‘Impossible not to be curious’: Photographer challenges stereotype of nomadic Mongolians with exhibition on yurt-dwelling commuters
Residents have a couple of days to catch a stunning photography exhibition about life in Mongolia.
When Mongolia comes to town by Cath Forrest is on display at the Hackney Picturehouse and ends this Friday.
Photographer Forrest has split the collection into two parts.
The first contains her black and white photographs of the beautiful Mongolian countryside.
The second section of colour photographs focuses on the vast number of people who live in yurts – portable tents – but work in the city.
Forrest told the Citizen: “I wanted to do this for education because I don’t think many people have documented the Ger district in Ulaanbaatar.
“There are articles in the National Geographic but only in a general way. People mostly take photos of the amazing landscapes.”
During her first trip to Mongolia, Forrest was struck by the huge ring of yurts around the city.
“Right in front of my eyes was this extraordinary site and it was impossible not to be curious about it.”
She decided to use her next trip to challenge the romantic notion of Mongolians as a nomadic, countryside-dwelling community.
Her photography communicates how these age-old ways of living have adapted to modern city-worker norms, for the businessperson, the teacher or doctor.
“No-one wanted me to explore the Ger district,” Forrest explains. “That’s why it’s interesting, because they’re kind of in denial about the districts and pretending it doesn’t exist.
“They think, ‘Oh tourists won’t go there’. But actually, the vast majority of the population lives there or in a yurt, but they all come into their professional jobs and pretend they don’t live there.”
Forrest describes how, while we might think of this kind of settlement style as a shanty town, for many people it’s an established and preferable way of living.
She said the main sources of information – NGOs that are based there and often have a charitable angle – skew our perception.
She said: “It’s like if you only covered an area of London via its soup kitchens.
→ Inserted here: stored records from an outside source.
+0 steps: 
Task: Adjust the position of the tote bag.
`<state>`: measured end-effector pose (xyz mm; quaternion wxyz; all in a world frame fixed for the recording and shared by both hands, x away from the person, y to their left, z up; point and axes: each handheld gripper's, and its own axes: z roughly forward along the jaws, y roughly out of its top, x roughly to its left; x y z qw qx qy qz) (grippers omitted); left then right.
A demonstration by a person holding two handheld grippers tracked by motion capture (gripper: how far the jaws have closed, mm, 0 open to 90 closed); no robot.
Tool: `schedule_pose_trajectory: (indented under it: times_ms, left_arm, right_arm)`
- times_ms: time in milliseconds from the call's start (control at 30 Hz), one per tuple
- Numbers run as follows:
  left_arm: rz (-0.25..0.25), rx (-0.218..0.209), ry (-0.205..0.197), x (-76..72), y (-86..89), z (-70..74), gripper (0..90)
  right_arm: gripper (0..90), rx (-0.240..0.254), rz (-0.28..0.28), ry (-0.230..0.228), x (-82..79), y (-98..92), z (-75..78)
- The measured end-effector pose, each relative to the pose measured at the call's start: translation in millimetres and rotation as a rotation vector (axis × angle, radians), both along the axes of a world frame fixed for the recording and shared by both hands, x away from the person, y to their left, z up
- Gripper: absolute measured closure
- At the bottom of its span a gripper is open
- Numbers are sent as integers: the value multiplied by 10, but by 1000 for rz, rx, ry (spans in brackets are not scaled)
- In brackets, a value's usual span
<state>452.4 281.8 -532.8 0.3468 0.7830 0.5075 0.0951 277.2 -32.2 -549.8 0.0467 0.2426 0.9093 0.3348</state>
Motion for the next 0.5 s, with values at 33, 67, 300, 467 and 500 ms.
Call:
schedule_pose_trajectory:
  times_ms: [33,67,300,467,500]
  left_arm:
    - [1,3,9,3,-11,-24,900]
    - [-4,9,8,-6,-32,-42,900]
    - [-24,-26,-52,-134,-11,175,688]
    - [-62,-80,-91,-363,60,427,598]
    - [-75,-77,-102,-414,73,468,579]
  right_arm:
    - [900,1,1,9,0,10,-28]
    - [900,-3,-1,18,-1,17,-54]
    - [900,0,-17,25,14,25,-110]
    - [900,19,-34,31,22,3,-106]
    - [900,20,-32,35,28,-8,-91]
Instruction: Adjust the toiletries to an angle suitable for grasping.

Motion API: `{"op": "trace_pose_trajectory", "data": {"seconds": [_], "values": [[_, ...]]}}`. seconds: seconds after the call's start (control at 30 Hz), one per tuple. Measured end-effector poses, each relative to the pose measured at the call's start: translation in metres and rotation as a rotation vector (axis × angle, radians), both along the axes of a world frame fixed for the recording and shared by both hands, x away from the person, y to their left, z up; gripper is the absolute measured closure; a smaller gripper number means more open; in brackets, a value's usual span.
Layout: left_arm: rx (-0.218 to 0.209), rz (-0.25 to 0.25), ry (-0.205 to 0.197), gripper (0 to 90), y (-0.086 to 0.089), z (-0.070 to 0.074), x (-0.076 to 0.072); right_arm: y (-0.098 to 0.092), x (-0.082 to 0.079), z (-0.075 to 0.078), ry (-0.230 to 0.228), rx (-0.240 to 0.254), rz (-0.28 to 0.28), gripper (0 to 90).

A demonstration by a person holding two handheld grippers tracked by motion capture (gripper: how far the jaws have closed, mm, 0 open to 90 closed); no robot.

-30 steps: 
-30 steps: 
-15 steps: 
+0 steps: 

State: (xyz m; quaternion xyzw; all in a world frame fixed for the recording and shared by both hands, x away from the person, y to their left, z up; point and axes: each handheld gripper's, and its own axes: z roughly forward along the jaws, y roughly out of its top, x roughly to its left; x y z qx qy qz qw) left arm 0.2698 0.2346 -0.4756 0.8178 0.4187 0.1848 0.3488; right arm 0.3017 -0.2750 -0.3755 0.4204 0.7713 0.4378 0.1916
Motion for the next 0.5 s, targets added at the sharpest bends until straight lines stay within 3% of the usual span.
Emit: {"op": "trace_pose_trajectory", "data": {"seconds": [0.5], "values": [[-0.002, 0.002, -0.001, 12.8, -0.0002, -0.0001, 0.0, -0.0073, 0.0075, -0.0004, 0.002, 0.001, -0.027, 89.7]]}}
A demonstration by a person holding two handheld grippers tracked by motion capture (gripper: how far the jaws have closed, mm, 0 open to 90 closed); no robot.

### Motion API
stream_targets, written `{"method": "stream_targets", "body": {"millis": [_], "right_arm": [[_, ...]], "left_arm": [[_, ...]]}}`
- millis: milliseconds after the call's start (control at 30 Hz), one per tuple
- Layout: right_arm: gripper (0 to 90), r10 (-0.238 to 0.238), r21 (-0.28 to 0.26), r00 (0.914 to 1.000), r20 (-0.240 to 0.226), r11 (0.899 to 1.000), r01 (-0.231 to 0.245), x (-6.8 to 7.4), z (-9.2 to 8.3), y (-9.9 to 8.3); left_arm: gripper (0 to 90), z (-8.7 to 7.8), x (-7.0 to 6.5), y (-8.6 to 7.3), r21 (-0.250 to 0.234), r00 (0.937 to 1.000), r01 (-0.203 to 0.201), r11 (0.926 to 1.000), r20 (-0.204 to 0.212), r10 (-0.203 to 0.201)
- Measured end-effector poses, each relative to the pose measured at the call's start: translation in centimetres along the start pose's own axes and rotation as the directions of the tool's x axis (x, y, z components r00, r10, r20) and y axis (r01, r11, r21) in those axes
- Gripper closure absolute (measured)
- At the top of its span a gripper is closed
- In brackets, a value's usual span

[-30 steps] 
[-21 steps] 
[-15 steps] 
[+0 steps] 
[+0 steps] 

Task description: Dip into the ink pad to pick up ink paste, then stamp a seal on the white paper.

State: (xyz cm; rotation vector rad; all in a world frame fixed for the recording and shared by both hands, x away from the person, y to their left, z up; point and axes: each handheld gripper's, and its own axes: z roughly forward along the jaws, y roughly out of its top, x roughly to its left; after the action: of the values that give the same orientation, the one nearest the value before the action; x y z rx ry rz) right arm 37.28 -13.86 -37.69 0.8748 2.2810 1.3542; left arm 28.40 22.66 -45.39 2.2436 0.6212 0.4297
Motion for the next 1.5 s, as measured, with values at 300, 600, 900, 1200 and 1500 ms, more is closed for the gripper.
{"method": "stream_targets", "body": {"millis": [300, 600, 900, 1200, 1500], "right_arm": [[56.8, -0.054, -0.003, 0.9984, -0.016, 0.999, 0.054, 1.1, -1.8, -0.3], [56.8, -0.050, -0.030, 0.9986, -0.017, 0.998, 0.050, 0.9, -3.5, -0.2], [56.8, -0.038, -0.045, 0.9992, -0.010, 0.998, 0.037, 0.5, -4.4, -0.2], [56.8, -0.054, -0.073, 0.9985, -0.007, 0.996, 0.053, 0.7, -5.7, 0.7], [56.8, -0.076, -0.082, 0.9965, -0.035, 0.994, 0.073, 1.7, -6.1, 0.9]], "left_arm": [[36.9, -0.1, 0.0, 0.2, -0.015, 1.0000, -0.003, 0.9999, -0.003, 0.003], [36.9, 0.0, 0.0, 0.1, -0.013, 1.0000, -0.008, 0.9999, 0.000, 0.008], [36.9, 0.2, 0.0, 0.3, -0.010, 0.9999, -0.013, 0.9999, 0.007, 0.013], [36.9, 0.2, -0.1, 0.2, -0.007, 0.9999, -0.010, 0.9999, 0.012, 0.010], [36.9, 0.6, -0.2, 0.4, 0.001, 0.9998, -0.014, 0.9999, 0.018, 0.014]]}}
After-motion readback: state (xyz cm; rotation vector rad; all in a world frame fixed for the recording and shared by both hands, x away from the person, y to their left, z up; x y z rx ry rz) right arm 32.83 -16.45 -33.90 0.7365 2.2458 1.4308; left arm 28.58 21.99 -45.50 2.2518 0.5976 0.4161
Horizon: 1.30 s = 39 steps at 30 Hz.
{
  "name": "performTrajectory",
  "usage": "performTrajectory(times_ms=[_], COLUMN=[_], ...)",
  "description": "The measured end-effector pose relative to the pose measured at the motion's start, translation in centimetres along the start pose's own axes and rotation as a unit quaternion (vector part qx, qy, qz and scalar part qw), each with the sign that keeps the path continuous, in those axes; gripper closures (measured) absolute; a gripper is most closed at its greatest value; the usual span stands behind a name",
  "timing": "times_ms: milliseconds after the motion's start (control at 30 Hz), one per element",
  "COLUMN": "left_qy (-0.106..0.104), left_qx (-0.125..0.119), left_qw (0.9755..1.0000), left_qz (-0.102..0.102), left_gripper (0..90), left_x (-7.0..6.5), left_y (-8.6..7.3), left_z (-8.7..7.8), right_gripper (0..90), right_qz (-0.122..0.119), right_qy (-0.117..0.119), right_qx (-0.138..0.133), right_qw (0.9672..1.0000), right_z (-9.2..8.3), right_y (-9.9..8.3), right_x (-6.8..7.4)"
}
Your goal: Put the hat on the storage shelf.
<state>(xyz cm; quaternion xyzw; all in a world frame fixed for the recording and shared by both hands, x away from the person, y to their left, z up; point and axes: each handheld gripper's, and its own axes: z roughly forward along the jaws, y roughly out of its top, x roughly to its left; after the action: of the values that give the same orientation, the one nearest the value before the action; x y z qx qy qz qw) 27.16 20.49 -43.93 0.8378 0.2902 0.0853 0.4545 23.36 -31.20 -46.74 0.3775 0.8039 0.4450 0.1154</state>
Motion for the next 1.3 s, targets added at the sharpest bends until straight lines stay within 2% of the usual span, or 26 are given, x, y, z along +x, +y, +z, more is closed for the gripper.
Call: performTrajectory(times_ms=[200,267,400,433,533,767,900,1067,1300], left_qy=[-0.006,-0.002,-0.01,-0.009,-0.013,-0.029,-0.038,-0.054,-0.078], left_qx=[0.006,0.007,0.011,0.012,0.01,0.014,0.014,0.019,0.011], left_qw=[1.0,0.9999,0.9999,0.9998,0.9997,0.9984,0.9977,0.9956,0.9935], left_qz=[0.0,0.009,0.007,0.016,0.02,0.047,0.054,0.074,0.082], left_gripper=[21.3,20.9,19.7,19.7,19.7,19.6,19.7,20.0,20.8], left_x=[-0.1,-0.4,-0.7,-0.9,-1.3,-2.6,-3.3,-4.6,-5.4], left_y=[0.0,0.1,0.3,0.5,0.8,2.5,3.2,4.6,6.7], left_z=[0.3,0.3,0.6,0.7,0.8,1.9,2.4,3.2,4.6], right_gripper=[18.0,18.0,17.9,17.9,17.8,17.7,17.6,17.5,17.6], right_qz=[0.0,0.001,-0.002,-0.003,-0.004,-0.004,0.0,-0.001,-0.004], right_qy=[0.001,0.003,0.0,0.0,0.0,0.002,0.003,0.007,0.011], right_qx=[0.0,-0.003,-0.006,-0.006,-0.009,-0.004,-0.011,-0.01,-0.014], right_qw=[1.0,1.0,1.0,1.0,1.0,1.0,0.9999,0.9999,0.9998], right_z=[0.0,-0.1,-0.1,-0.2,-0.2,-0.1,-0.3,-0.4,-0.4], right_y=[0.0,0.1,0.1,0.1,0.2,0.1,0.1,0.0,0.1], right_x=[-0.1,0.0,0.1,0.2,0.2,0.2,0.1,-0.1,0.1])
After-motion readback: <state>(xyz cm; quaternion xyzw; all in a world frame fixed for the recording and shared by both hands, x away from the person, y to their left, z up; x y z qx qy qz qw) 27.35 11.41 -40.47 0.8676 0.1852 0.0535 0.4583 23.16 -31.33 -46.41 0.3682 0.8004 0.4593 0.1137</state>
But it’s complicated because the people there are also climate refugees.”
Mongolians are periodically hit with extreme winters that wipe out their agriculture.
The effects of climate change have increased the rates of these weather events, called dzuds. This has led to hundreds of thousands of people taking their yurts to the city.
Despite the lifestyle being so established, the government does not provide services like electricity, sanitation and water. The community has a well, a rigged-up electricity supply, and makeshift toilets.
“The government doesn’t want to connect the Ger district up to all the systems because that would be recognising it,” Forrest said.
She was warned by the Mongolians that the district was too dangerous but she was drawn to it by the questions she had.
After failing to get to know people in the Ger district through NGOs, she managed to befriend people working in her hostel who invited her to visit. She found it wasn’t dangerous at all.
“However, there is a problem with traffic because there is no traffic control at all and no pavements,” she adds.
Despite the difficulties in getting access, she eventually spent time with a seamstress mother and hotel manager father, capturing life inside their home and outside in the district.
There is no map or addresses in the district, so Forrest found her way around by using tall landmarks.
Yurts are the warmest homes for winter, so people tend to spend summers in a building they have created next to their yurt, on land that each Mongolian is freely allotted.
Forrest said: “Mongolians have to be tough to live that way. They are part of a traditional family system and it’s very settled.
“And in the countryside, the word ‘nomad’ just means someone who moves their sheep from place to another. It’s not a free person wandering around at will.”
When Mongolia comes to town runs until 28 April at the Hackney Picturehouse, where Forrest is also selling a book about her time in Mongolia.